Theophilus "Doctor" Doctorson Khumalo  (born 26 June 1967), also known as Doctor Khumalo, is a South African former football player. He is best known for being a star midfielder for Kaizer Chiefs as well as the South African national team.

Career
Having started playing soccer in 1984 with Swallows Reserves, Khumalo then went to Kaizer Chiefs, where he initially played for the junior team. His father, Eliakim Khumalo, a renowned player of the 1970s and early 1980s, served as his mentor. Khumalo was promoted to the senior team by coach Ted Dumitru the following year, when he started a game against arch rivals Orlando Pirates.

Khumalo went on to become a star player for Kaizer Chiefs and did not play for any other South African soccer club, only leaving them for short overseas playing periods – he signed with FIFA agent Marcelo Houseman who first took him to Argentinian club Ferro Carril Oeste for six months in 1995, while in 1996 and 1997 he played for the Columbus Crew of Major League Soccer.

The high-point of Khumalo's soccer career was the 1990s; he was part of the Kaizer Chiefs teams that won three South African league championship titles and five knockout trophies and was also voted South African Footballer of the Year in 1992. During his career at the club, he played in a total of 397 league and cup games, scoring 90 goals.

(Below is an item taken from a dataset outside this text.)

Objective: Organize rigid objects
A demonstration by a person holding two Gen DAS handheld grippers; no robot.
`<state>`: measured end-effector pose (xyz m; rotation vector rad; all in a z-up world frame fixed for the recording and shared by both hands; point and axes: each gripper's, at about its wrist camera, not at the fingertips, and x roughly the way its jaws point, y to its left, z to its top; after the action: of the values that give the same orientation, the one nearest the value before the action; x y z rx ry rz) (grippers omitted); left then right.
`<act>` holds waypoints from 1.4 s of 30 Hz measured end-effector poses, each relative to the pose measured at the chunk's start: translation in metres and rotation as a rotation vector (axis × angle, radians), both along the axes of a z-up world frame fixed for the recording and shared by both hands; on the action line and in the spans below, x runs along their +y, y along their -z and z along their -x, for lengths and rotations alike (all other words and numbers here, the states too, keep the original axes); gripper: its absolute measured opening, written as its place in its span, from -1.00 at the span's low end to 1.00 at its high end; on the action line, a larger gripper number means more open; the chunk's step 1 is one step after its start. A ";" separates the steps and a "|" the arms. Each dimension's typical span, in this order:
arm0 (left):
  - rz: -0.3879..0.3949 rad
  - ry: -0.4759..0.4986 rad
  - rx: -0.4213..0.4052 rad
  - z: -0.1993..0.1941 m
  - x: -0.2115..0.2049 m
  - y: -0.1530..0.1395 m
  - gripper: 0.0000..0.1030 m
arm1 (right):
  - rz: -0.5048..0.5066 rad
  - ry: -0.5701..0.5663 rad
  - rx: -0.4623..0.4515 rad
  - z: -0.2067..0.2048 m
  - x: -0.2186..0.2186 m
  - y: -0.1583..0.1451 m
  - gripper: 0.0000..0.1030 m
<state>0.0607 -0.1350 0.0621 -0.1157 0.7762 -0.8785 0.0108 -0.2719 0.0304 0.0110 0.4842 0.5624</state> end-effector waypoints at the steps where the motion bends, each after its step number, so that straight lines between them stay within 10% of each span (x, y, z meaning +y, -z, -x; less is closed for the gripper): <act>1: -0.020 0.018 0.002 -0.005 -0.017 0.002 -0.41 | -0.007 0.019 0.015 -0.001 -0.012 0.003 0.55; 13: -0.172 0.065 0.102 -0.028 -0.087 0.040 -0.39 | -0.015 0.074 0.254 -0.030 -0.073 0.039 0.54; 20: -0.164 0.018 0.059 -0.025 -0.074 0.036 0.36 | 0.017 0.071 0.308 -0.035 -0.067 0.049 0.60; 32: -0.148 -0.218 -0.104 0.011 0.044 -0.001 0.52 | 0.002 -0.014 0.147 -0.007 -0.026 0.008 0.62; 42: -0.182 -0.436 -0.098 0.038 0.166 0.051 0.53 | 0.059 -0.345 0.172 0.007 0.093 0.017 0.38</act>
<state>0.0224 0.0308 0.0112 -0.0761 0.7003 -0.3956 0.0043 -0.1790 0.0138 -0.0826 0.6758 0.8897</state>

After the re-admission of South Africa to FIFA in 1992, Khumalo was selected to be a member of the South African squad for its first official international match in July of the same year, against Cameroon. South Africa won the match 1–0, due to a penalty scored by Khumalo. He was also a leading member of the winning South African national team at the 1996 African Nations Cup. He also represented South Africa in the 1998 Football World Cup. Throughout his whole international career, he played for South Africa 50 times (twice as captain), scoring nine goals making him the 13th most capped South African footballer.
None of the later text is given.